They stood locked in place, barely a breath between them.
His fingers were still curled around her wrist—from when the Mate bond had detonated through them like a star collapsing inward. His skin had burned beneath her touch, not with pain, but with something deeper. Hotter.
Something that didn’t want to let go.
Sofia could feel it still—etched into her bones, threading through her blood. It wasn’t just a bond. It was a rewrite. A truth she hadn’t asked for, didn’t believe in. Not until now.
Around them, the warriors she had outmaneuvered circled again. Blood on their blades, fury in their eyes—but none moved. Not without him.
They were waiting.
He hadn’t looked away. Not once.
He was terrifying. Beautiful. Mythic.
A single warrior stepped forward, uncertainty in every breath.
“Tlayecuele,” he said, raising his other hand to stop his warriors' movement.
It wasn’t a shout. It was a command.
And it stopped the others cold.
His gaze shifted again, piercing hers like he could peel her apart with his eyes alone.
“¿Ixchele?” he asked. The word was a blade wrapped in silk—sharp, sacred, unyielding.
Sofia nodded. “My grandmother… She was from the northern tribe. The one that was destroyed.”

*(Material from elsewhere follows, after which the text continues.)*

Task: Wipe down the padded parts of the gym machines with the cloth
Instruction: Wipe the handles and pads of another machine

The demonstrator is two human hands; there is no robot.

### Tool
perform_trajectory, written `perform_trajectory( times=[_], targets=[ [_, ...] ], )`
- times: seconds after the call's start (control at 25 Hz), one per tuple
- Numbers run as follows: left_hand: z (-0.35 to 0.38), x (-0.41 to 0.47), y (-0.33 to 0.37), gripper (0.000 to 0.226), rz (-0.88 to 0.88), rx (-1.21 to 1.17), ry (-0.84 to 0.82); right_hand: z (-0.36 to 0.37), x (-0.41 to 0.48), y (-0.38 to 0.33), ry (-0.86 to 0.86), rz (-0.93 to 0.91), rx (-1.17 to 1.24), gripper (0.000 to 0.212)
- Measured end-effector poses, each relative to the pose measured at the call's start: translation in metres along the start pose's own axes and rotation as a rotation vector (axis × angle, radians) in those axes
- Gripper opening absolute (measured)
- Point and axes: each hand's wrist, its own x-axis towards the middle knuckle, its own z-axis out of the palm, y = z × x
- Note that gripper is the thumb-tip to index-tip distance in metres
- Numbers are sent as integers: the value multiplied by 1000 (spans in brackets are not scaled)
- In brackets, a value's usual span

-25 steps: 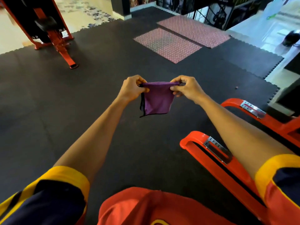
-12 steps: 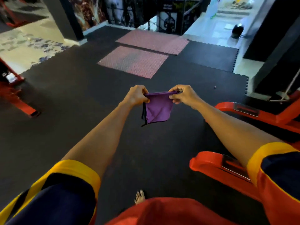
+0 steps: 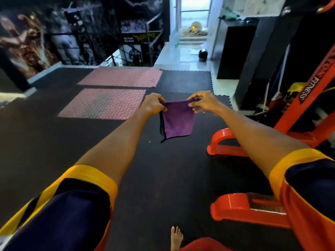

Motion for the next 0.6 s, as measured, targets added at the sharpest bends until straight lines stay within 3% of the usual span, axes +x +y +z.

His headdress shifted as he tilted his head—feathers catching the moonlight like flame. He studied her like he was seeing a vision only spoken of in prophecy.
“Your name?” he asked.
“Sofía Moon.”
He stepped back.
The name landed like a blow. No expression, no sound—but she felt it. The tension that rippled through his frame. The fire that had bloomed in his eyes flickered—then dimmed.
“Eres loba? You’re wolf,” he asked, voice quiet now. A weight behind it.
She hesitated. “Yes.”
And that was the breaking point.
Something cold moved behind his eyes. Like a door closing. Like the light going out in a room you didn’t realize you loved until it was gone.

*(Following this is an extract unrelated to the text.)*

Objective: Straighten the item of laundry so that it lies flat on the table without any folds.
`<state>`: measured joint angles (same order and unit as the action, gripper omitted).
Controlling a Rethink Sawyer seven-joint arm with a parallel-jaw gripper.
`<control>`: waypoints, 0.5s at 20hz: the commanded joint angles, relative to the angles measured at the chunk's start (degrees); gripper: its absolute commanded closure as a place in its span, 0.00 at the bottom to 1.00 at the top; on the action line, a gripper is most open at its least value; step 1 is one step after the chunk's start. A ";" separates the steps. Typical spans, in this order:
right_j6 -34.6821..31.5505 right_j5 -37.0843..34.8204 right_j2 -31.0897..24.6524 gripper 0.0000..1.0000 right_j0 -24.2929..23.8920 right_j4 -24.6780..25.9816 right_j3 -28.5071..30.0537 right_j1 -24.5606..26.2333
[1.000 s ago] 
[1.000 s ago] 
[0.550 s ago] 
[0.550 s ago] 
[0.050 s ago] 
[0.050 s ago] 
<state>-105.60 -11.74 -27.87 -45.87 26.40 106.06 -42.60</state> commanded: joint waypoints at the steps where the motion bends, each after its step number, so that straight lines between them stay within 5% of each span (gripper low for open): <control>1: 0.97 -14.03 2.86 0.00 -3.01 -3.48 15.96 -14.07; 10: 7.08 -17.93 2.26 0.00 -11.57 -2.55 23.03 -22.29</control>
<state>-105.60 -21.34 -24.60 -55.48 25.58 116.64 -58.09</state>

“Yecoa nite,” he said. A word like a verdict. Dismissive. Final.
Then he turned his back to her.
The warriors who had held still for so long shifted. Weapons rose.
He didn't speak again.
He didn’t have to.
They advanced.
Sofia didn’t move at first.
She stood there, stunned—her hand still tingling from where it had touched his. The bond still thrummed in her chest like a second heartbeat, too loud, too raw to ignore.
But he had turned his back.
Just like that.
She didn’t understand.
The words he’d spoken—Yecoa nite—were foreign, sharp. She didn’t know what the words meant.

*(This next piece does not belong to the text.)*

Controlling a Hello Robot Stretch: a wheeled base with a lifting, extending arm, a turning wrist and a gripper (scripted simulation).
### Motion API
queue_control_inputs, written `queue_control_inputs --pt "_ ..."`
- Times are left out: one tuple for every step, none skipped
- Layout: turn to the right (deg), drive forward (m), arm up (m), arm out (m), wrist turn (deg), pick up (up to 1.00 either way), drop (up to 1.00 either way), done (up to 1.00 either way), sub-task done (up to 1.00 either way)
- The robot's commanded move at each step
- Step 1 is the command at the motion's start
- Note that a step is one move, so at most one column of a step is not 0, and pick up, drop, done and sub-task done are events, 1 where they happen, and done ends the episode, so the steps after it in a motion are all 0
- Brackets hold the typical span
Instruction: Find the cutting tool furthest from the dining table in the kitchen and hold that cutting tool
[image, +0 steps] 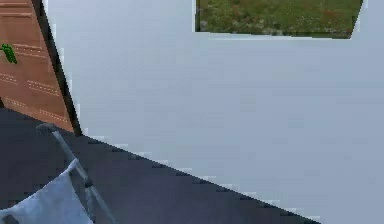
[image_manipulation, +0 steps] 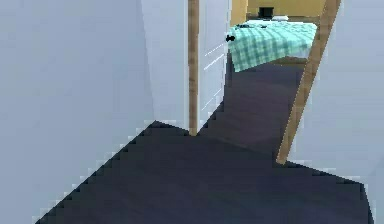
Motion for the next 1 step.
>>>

But the way he said them—sharp, final—cut just the same.
Dismissal.
Rejection.
She blinked, her breath catching. Wasn’t this what fate was supposed to be? Wasn’t this the pull her mother had talked about in quiet moments? The tether she had laughed at, denied, only to fall into it headfirst?
Why did it feel like he’d just walked away from all of it?
She didn’t have time to answer.
The warriors moved.
She saw it in their shoulders first—how the tension snapped into motion. Blades raised. Feet shifted.
Her body reacted before her mind could catch up.
She ducked the first strike, pivoted, twisted past another blade. It was like her blood had remembered something ancient. Her uncle Metz’s drills. Her own relentless training.
She didn’t attack. She didn’t kill.
But she didn’t fall.
Their blades glinted. Their painted faces snarled. They moved in rhythm, a pack of shadows.
And still—she slipped between them.
She was smaller. Faster. She spun low, hands brushing the dirt, leapt high over a swinging blade. One breath after another, like each one might be her last.
Then—an opening.
A break in their formation.
She burst through it, feet pounding the earth toward the open terrain. Her lungs burned. Her heart thundered.
But she didn’t look back.
Not even when she felt his heartbeat echo in her chest.
Not even when the bond pulled at her like a hook buried in her ribs.
Not even when her soul screamed to turn around.
She ran.
Through the chaos of battle, the smoke, the ash, the metallic tang of blood—
She ran.
It wasn’t until the sounds of fighting dimmed behind her that Sofia let herself slow.
Her lungs burned. Her legs shook. Her body buzzed with adrenaline, with confusion, with ache.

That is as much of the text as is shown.